→ **Your task**: Leaving the pictures aside, reproduce the data in full and word for word.
***** Data section
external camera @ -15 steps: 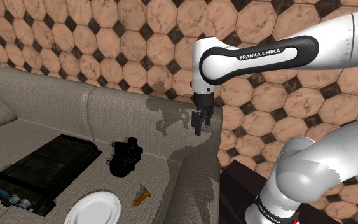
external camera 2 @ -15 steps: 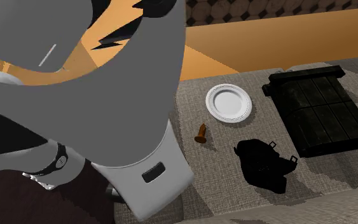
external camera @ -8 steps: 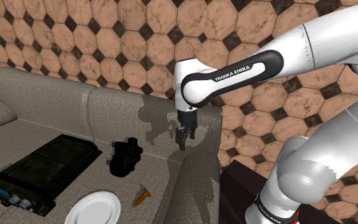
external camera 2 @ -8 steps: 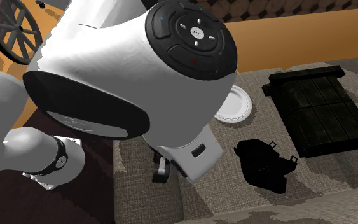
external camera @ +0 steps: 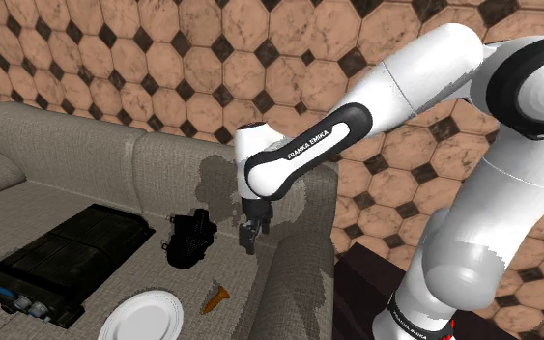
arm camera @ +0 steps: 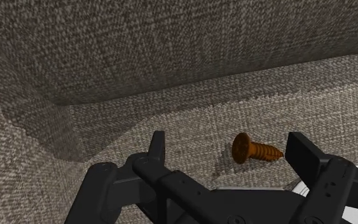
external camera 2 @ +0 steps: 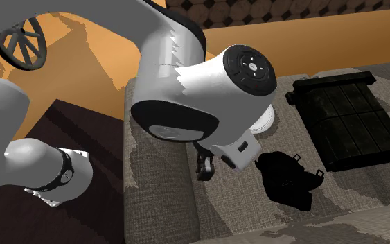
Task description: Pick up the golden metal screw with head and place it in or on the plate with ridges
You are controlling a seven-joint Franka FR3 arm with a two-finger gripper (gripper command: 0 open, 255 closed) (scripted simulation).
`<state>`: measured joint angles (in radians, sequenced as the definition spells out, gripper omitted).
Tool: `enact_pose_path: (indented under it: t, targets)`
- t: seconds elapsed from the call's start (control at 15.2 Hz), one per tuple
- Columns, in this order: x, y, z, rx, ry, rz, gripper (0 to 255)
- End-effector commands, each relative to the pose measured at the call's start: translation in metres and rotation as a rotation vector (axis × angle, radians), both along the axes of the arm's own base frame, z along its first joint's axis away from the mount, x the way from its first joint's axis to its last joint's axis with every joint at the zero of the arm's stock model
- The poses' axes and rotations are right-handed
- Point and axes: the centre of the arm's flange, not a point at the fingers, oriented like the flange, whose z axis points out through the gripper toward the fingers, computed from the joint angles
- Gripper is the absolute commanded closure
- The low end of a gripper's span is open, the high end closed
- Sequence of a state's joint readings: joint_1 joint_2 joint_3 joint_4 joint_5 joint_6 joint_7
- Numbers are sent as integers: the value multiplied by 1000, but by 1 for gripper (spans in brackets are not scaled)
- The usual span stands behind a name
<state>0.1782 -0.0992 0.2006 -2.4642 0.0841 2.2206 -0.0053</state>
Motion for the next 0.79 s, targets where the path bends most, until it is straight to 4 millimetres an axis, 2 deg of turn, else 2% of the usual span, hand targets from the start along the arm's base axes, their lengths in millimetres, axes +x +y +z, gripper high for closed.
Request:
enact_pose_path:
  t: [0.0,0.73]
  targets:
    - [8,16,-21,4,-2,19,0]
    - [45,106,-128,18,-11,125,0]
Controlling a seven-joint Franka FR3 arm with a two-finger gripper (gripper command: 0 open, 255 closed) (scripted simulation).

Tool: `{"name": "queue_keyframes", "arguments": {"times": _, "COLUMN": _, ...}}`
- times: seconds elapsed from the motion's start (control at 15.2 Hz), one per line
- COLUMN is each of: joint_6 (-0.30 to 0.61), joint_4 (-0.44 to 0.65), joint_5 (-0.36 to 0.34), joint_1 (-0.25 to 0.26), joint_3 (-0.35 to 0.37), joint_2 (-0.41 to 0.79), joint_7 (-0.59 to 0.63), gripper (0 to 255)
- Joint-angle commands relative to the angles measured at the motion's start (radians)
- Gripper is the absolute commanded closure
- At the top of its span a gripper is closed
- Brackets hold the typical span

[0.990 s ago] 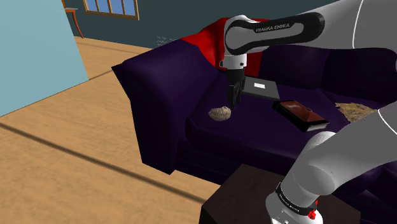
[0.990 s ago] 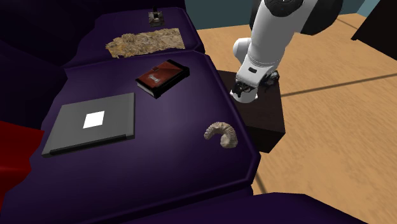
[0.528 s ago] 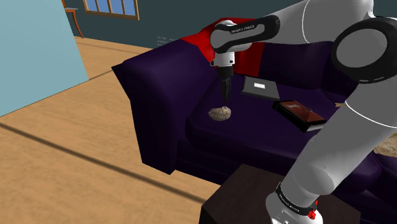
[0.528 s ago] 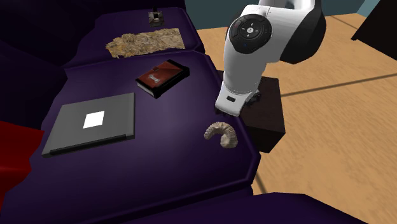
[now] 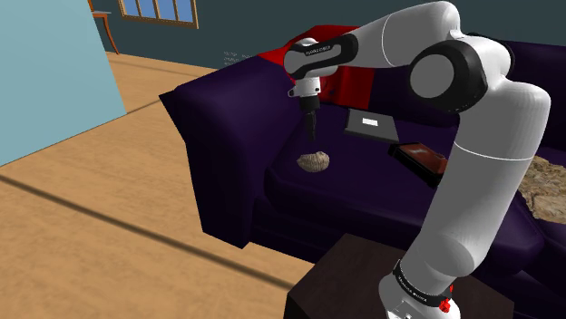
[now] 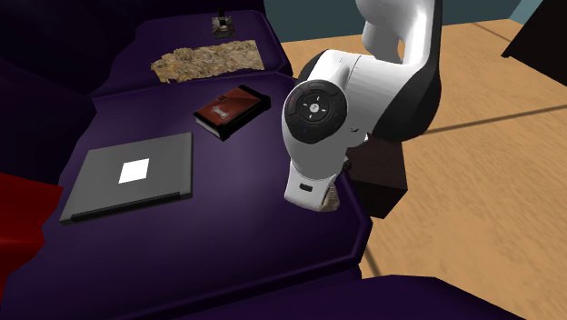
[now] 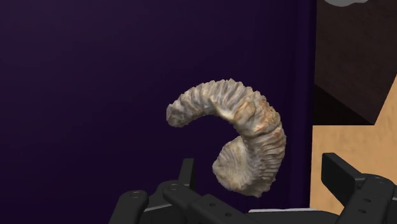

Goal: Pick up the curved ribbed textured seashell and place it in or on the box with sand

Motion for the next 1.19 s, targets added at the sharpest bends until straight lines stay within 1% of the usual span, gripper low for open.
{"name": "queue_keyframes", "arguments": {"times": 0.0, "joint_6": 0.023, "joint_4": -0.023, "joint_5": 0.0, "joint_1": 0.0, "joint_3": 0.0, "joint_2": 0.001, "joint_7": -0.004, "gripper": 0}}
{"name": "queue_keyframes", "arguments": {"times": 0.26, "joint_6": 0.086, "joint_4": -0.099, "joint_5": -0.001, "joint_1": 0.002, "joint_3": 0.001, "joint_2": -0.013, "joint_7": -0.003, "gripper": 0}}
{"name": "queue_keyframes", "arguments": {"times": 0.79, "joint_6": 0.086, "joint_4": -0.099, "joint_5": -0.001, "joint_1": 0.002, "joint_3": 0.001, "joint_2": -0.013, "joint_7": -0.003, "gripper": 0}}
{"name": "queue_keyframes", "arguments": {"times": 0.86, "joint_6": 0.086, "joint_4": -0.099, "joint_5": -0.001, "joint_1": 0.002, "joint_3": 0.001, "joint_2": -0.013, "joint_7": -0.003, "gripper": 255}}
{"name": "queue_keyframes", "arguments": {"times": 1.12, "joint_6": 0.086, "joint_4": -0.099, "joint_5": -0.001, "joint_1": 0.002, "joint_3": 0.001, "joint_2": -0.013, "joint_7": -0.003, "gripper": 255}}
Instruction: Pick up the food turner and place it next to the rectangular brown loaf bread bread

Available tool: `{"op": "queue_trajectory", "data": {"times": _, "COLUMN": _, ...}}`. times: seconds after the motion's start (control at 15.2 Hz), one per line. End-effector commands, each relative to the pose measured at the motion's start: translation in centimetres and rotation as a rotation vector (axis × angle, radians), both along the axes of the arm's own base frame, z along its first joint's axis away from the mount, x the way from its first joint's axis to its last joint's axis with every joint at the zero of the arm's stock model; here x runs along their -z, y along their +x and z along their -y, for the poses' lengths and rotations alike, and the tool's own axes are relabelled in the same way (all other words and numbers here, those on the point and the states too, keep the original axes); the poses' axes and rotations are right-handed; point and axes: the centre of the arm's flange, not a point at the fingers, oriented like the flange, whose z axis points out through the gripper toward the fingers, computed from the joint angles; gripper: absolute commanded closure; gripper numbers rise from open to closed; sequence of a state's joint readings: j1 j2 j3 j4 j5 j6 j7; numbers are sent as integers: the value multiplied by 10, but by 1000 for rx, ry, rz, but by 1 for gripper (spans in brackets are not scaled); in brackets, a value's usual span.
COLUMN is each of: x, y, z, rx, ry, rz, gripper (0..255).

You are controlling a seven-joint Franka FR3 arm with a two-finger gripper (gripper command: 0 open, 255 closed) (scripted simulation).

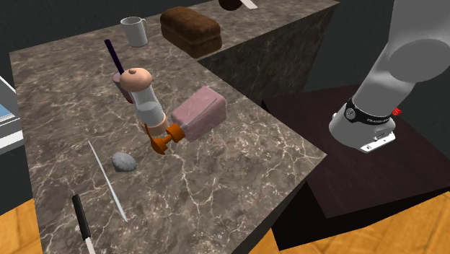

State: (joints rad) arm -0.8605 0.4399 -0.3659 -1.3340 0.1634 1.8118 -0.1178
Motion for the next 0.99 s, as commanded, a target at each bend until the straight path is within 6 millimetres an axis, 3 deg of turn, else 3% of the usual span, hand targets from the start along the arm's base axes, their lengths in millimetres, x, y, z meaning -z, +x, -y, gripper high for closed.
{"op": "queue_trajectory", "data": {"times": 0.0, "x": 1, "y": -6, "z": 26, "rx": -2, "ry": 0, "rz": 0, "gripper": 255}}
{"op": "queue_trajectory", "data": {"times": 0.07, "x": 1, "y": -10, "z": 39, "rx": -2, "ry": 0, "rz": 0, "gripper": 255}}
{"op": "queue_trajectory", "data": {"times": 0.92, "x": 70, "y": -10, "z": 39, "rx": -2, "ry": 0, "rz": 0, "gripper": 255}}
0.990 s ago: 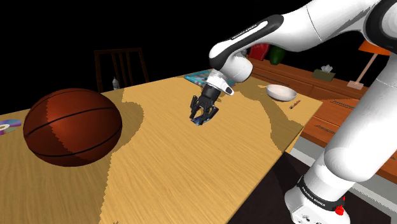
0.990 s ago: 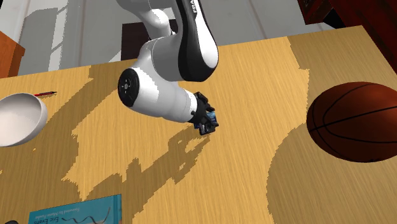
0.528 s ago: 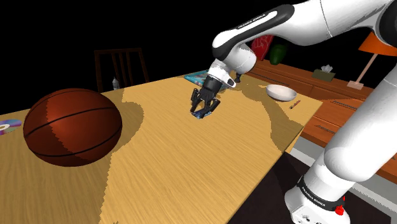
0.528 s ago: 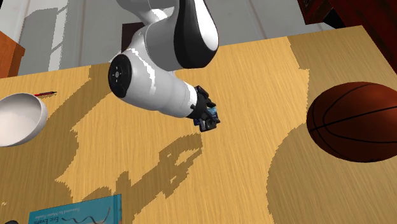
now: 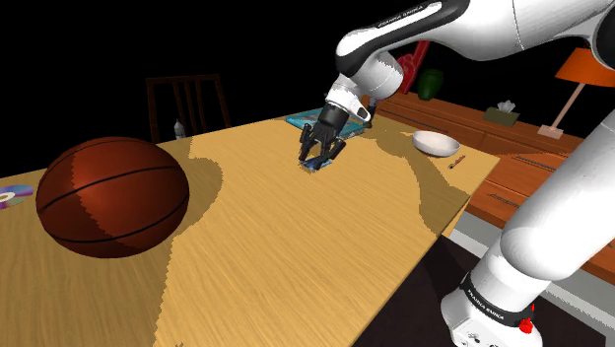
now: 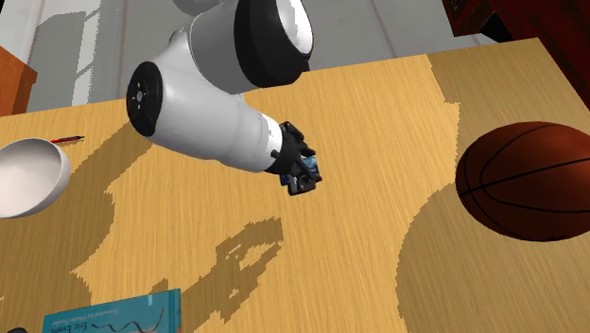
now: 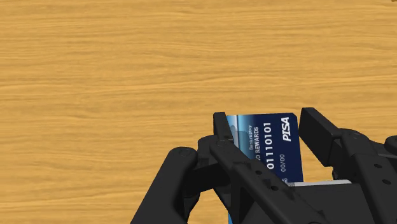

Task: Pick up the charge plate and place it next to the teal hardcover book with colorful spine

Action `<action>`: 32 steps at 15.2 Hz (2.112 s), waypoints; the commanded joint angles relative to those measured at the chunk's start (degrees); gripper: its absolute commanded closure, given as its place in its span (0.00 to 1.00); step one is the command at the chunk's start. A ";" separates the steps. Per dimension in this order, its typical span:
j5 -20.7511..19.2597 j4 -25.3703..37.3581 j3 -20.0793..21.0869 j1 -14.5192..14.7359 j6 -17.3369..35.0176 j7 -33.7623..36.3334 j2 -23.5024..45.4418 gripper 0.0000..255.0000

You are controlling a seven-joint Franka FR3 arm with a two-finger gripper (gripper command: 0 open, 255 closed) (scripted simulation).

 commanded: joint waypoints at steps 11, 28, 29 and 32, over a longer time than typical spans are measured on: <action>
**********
→ **Reply**:
external camera @ -15 steps: 
external camera 2 @ -15 steps: 
external camera @ -8 steps: 
external camera 2 @ -8 steps: 
external camera @ +0 steps: 
arm camera @ +0 steps: 
external camera 2 @ +0 steps: 
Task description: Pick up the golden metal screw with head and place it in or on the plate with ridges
You are controlling a seven-joint Franka FR3 arm with a two-finger gripper (gripper command: 0 open, 255 closed) (scripted simulation).
`<state>`: measured joint angles (in radians, sequenced as the definition spells out, gripper omitted).
Tool: `enact_pose_path: (indented under it: t, targets)`
- t: seconds elapsed from the call's start (control at 15.2 Hz), one per tuple
- Columns, in this order: x, y, z, rx, ry, rz, gripper (0 to 255)
- End-effector commands, each relative to the pose measured at the call's start: translation in metres and rotation as a rotation vector (axis × angle, radians), both along the axes of the arm's own base frame, z along its first joint's axis away from the mount, x the way from its first joint's axis to its last joint's axis with every joint at the zero of the arm's stock model
- The poses' axes and rotations are right-handed
- Point and axes: the centre of the arm's flange, not a point at the fingers, oriented like the flange, whose z axis points out through the gripper toward the fingers, computed from the joint angles
- Gripper is the absolute commanded closure
- The low end of a gripper's span is open, the high end closed
- Sequence of a state's joint readings: joint_1 joint_2 joint_3 joint_4 joint_5 joint_6 joint_7
- Numbers are sent as integers: the value multiplied by 1000, but by 1 for gripper (spans in brackets are not scaled)
- The usual span stands behind a name
<state>0.1782 -0.0992 0.2006 -2.4642 0.0841 2.2206 -0.0053</state>
Motion for the next 0.79 s, targets where the path bends most, until it is straight to 4 millimetres an axis, 2 deg of turn, else 2% of the usual span, hand targets from the start along the arm's base axes, their lengths in millimetres, axes +x +y +z, gripper high for closed.
Request:
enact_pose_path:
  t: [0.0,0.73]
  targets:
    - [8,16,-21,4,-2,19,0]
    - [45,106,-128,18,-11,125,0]
Controlling a seven-joint Franka FR3 arm with a two-finger gripper (gripper command: 0 open, 255 closed) (scripted simulation).

Tool: `{"name": "queue_keyframes", "arguments": {"times": _, "COLUMN": _, ...}}`
- times: seconds elapsed from the motion's start (control at 15.2 Hz), one per line
- COLUMN is each of: joint_6 (-0.30 to 0.61), joint_4 (-0.44 to 0.65), joint_5 (-0.36 to 0.34), joint_1 (-0.25 to 0.26), joint_3 (-0.35 to 0.37), joint_2 (-0.41 to 0.79), joint_7 (-0.59 to 0.63), gripper (0 to 255)
- Joint-angle commands relative to the angles measured at the motion's start (radians)
- Gripper is the absolute commanded closure
- At the top of its span a gripper is closed
- Brackets hold the typical span

[0.990 s ago] 
[0.990 s ago] 
[0.528 s ago] 
[0.528 s ago] 
[now] 
[now] 
[now] 

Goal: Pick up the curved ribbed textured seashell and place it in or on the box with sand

Motion for the next 1.19 s, targets added at the sharpest bends until straight lines stay within 1% of the usual span, gripper low for open.
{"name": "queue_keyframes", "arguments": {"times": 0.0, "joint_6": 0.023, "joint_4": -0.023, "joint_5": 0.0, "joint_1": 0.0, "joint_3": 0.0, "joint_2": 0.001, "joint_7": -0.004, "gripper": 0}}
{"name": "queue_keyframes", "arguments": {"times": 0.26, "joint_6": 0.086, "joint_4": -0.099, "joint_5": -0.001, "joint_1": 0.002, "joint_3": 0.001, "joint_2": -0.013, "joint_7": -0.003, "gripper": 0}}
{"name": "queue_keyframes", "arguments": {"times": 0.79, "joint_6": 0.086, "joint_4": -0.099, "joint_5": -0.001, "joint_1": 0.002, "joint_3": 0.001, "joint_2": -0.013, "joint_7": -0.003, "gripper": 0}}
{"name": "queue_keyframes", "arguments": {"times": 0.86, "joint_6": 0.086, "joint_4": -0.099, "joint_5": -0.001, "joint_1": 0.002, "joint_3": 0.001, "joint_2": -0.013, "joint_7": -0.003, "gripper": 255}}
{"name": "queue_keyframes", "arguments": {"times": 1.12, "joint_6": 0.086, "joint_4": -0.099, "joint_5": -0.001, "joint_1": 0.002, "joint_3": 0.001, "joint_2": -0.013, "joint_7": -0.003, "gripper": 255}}
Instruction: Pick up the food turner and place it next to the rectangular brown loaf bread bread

Available tool: `{"op": "queue_trajectory", "data": {"times": _, "COLUMN": _, ...}}`. times: seconds after the motion's start (control at 15.2 Hz), one per line. End-effector commands, each relative to the pose measured at the motion's start: translation in centimetres and rotation as a rotation vector (axis × angle, radians), both along the axes of the arm's own base frame, z along its first joint's axis away from the mount, x the way from its first joint's axis to its last joint's axis with every joint at the zero of the arm's stock model; here x runs along their -z, y along their +x and z along their -y, for the poses' lengths and rotations alike, and the tool's own axes are relabelled in the same way (all other words and numbers here, those on the point and the states too, keep the original axes); the poses' axes and rotations are right-handed; point and axes: the centre of the arm's flange, not a point at the fingers, oriented like the flange, whose z axis points out through the gripper toward the fingers, computed from the joint angles; gripper: absolute commanded closure; gripper numbers rise from open to closed; sequence of a state's joint readings: j1 j2 j3 j4 j5 j6 j7; numbers are sent as integers: the value multiplied by 10, but by 1000 for rx, ry, rz, but by 1 for gripper (spans in brackets are not scaled); in brackets, a value's usual span.
COLUMN is each of: x, y, z, rx, ry, rz, gripper (0..255).

You are controlling a seven-joint Franka FR3 arm with a two-finger gripper (gripper command: 0 open, 255 closed) (scripted simulation).


State: (joints rad) arm -0.8605 0.4399 -0.3659 -1.3340 0.1634 1.8118 -0.1178
Motion for the next 0.99 s, as commanded, a target at each bend until the straight path is within 6 millimetres an axis, 3 deg of turn, else 3% of the usual span, hand targets from the start along the arm's base axes, their lengths in millimetres, x, y, z meaning -z, +x, -y, gripper high for closed.
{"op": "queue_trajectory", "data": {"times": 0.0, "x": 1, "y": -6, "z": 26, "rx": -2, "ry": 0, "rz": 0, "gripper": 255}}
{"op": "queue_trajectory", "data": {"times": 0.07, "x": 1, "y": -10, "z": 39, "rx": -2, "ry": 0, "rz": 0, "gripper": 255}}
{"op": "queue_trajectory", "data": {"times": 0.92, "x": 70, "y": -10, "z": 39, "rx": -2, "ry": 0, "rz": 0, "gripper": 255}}
0.990 s ago: 
0.990 s ago: 
0.528 s ago: 
0.528 s ago: 
now: 
now: 
now: 

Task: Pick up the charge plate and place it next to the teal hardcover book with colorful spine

Action `<action>`: 32 steps at 15.2 Hz (2.112 s), waypoints; the commanded joint angles relative to those measured at the chunk's start (degrees); gripper: its absolute commanded closure, given as its place in its span (0.00 to 1.00); step one is the command at the chunk's start. A ";" separates the steps. Per dimension in this order, its typical span:
j5 -20.7511..19.2597 j4 -25.3703..37.3581 j3 -20.0793..21.0869 j1 -14.5192..14.7359 j6 -17.3369..35.0176 j7 -33.7623..36.3334 j2 -23.5024..45.4418 gripper 0.0000..255.0000

You are controlling a seven-joint Franka FR3 arm with a two-finger gripper (gripper command: 0 open, 255 closed) (scripted simulation).

 commanded: joint waypoints at steps 11, 28, 29 and 32, over a longer time than typical spans are measured on: <action>

Nothing more is needed for this answer.